Eleven years in the making, Sebring, who deservedly won the cinematography award for the film at Sundance, tracks Smith as she tells the story of how she came to New York, left it – and music – for more than a decade for the suburbs of Detroit to be a wife and mother, and, after the untimely deaths of her husband (Fred “Sonic” Smith of the MC5) and younger brother, returned to the city and the stage in the mid-’90s with encouragement from the likes of Ginsberg, Dylan and R.E.M.’s Michael Stipe. She’s been performing with her band ever since.

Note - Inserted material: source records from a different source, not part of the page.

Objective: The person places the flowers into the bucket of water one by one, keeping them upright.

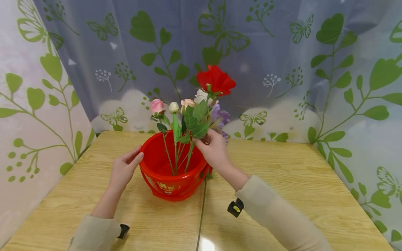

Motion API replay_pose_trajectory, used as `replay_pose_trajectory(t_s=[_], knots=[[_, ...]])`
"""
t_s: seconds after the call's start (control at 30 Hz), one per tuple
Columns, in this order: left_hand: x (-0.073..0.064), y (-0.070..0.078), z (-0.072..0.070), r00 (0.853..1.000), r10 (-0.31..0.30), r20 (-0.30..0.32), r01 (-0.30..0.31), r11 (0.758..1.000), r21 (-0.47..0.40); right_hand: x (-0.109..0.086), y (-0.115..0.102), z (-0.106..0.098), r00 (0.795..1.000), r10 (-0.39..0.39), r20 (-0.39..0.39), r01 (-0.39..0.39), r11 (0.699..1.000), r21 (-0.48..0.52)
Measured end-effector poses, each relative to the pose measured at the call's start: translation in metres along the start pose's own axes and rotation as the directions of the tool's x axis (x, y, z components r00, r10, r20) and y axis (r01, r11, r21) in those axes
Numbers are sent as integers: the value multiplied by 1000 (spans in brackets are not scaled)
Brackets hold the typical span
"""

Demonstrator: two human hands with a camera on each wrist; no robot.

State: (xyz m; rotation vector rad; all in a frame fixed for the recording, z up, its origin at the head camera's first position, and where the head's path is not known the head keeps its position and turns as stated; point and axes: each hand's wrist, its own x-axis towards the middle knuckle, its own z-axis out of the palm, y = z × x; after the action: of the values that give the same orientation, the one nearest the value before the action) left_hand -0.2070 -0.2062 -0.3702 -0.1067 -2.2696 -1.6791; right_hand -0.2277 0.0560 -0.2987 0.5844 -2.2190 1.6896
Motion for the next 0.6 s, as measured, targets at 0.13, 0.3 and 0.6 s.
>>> replay_pose_trajectory(t_s=[0.13,0.3,0.6], knots=[[0,0,0,1000,0,3,0,1000,-4,-3,6,5,999,-21,25,24,995,-93],[1,0,0,1000,4,2,-4,1000,-4,-8,10,10,997,-27,69,38,988,-150],[0,1,0,1000,-1,-2,1,1000,11,-13,15,16,991,26,129,11,960,-279]])
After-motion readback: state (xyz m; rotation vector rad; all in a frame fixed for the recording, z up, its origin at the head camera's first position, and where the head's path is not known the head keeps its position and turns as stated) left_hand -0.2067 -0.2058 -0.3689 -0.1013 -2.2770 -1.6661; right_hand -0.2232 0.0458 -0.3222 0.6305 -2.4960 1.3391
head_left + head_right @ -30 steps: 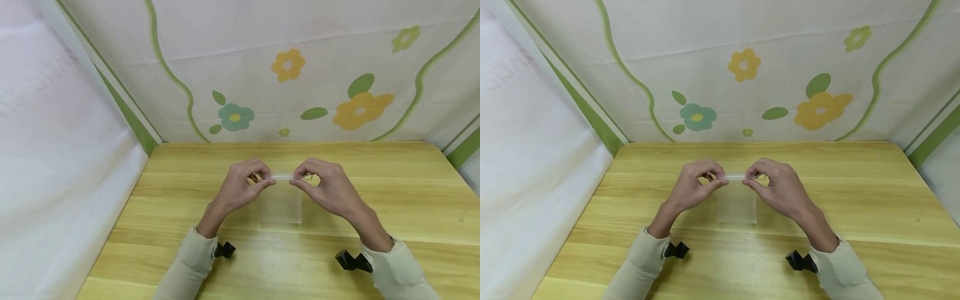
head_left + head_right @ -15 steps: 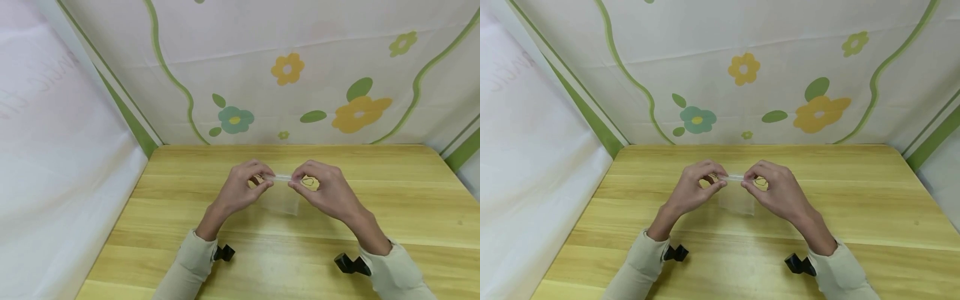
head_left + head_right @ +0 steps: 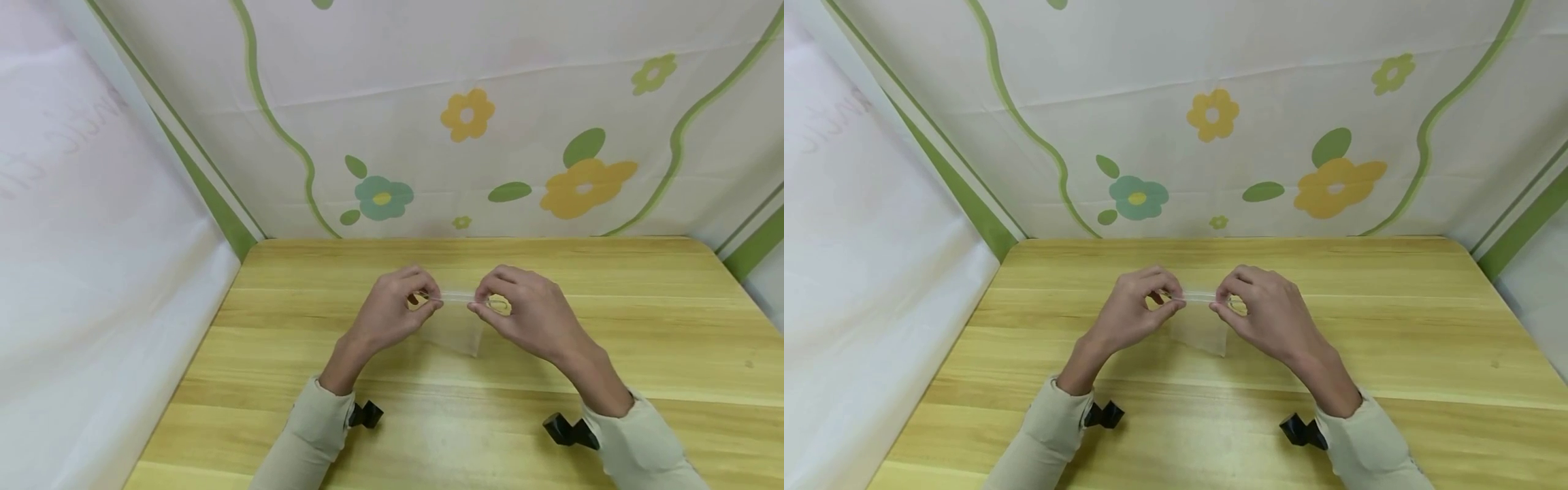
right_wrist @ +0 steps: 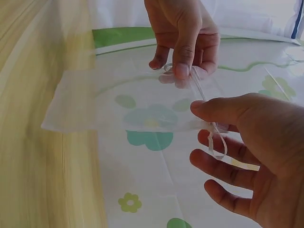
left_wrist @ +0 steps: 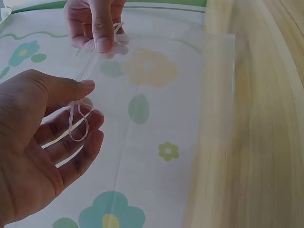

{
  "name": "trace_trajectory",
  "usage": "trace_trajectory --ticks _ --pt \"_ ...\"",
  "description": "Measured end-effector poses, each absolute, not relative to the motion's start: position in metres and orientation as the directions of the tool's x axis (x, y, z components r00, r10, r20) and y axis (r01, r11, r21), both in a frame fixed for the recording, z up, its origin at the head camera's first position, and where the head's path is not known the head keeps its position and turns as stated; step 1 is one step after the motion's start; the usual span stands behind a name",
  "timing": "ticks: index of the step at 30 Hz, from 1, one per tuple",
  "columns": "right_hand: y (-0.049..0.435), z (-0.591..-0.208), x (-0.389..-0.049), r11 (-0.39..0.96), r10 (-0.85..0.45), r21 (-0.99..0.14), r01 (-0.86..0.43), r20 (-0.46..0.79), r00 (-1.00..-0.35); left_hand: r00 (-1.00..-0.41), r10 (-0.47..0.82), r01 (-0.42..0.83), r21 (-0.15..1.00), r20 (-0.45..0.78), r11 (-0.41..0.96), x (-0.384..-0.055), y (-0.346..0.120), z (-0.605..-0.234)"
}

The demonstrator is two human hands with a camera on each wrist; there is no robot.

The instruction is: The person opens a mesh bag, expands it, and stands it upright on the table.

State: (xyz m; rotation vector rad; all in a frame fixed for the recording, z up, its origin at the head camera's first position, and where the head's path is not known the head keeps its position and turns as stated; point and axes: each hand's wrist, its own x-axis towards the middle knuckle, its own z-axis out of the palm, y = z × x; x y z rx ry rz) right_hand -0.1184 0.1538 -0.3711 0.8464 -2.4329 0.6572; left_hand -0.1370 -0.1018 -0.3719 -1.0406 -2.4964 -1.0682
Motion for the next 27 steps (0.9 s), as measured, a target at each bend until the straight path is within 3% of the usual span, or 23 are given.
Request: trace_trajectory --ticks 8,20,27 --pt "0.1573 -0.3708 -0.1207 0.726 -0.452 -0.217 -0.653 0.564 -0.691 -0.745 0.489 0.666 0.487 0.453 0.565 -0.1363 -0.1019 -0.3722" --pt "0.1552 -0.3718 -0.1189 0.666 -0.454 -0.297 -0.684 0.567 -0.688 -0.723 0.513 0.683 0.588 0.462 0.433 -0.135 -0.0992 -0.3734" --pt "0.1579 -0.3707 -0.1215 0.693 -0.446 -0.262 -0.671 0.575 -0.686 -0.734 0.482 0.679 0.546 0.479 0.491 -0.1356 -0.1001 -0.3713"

Less a linear documentary than an exploratory portrait of the inner life of a truly original American artist, Sebring’s film is full of spontaneous scenes between Smith and friends and quiet moments of Smith in contemplation. With relatively little concert footage and minimal attention paid to Smith’s political activity, which has steadily grown in recent years, the film exposes the artist’s world by drawing up a landscape filled with those objects – the things, the souvenirs, the photographs, the words, the memories – that have held meaning for Smith in her life.

Smith has an immense amount of dignity and joy to share, and Sebring carries an aesthetic beauty throughout, but if you’re not already a fan of Smith and her peers, then Dream of Life will most likely leave you confused, alienated and/or out the theater door a half-hour in.